Below are some records. Print exactly the lines between the one holding "Gripper pose in" and the one holding "(222, 309) to (536, 394): 1.70", inclusive, and nothing else.

(Beginning of Listed entries)

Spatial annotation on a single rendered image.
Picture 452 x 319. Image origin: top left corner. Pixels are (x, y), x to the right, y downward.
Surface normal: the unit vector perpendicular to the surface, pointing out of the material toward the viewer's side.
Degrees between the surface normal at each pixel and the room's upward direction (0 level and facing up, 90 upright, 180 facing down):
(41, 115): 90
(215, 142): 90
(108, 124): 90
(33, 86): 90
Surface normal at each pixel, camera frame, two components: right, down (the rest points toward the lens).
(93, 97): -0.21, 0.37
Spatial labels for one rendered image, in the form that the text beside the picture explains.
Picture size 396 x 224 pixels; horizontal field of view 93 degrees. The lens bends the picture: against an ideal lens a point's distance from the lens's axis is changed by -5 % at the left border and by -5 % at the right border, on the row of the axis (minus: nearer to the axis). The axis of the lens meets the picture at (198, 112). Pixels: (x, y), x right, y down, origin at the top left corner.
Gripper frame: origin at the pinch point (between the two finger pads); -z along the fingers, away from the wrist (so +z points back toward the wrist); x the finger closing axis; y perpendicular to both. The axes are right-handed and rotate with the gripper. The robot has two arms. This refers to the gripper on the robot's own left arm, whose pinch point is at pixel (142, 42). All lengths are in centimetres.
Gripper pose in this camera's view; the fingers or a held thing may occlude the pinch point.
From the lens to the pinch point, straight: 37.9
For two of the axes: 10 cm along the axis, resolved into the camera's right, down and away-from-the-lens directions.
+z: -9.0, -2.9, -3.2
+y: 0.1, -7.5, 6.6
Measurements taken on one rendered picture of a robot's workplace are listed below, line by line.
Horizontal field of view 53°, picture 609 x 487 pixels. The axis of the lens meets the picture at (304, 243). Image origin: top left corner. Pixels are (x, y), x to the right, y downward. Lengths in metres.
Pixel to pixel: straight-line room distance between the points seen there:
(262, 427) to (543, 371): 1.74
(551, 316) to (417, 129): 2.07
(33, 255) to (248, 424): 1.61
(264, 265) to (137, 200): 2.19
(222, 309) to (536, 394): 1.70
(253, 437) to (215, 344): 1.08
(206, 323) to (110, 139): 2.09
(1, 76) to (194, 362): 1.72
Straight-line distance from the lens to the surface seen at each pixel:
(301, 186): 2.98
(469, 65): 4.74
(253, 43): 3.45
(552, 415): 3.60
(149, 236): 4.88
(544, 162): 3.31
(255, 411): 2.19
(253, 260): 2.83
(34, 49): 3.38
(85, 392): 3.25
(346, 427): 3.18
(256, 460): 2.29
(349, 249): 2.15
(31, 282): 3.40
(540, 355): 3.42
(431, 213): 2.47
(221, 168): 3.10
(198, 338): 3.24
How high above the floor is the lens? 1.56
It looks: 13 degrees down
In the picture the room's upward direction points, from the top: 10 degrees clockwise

(End of Listed entries)

● Result below:
Gripper pose in this camera's view; the fingers or a held thing may occlude the pinch point.
From the lens to the pinch point, straight: 37.9
For two of the axes: 10 cm along the axis, resolved into the camera's right, down and away-from-the-lens directions.
+z: -9.0, -2.9, -3.2
+y: 0.1, -7.5, 6.6
Measurements taken on one rendered picture of a robot's workplace are listed below, line by line.
Horizontal field of view 53°, picture 609 x 487 pixels. The axis of the lens meets the picture at (304, 243). Image origin: top left corner. Pixels are (x, y), x to the right, y downward. Lengths in metres.
Pixel to pixel: straight-line room distance between the points seen there:
(262, 427) to (543, 371): 1.74
(551, 316) to (417, 129): 2.07
(33, 255) to (248, 424): 1.61
(264, 265) to (137, 200): 2.19
(222, 309) to (536, 394): 1.70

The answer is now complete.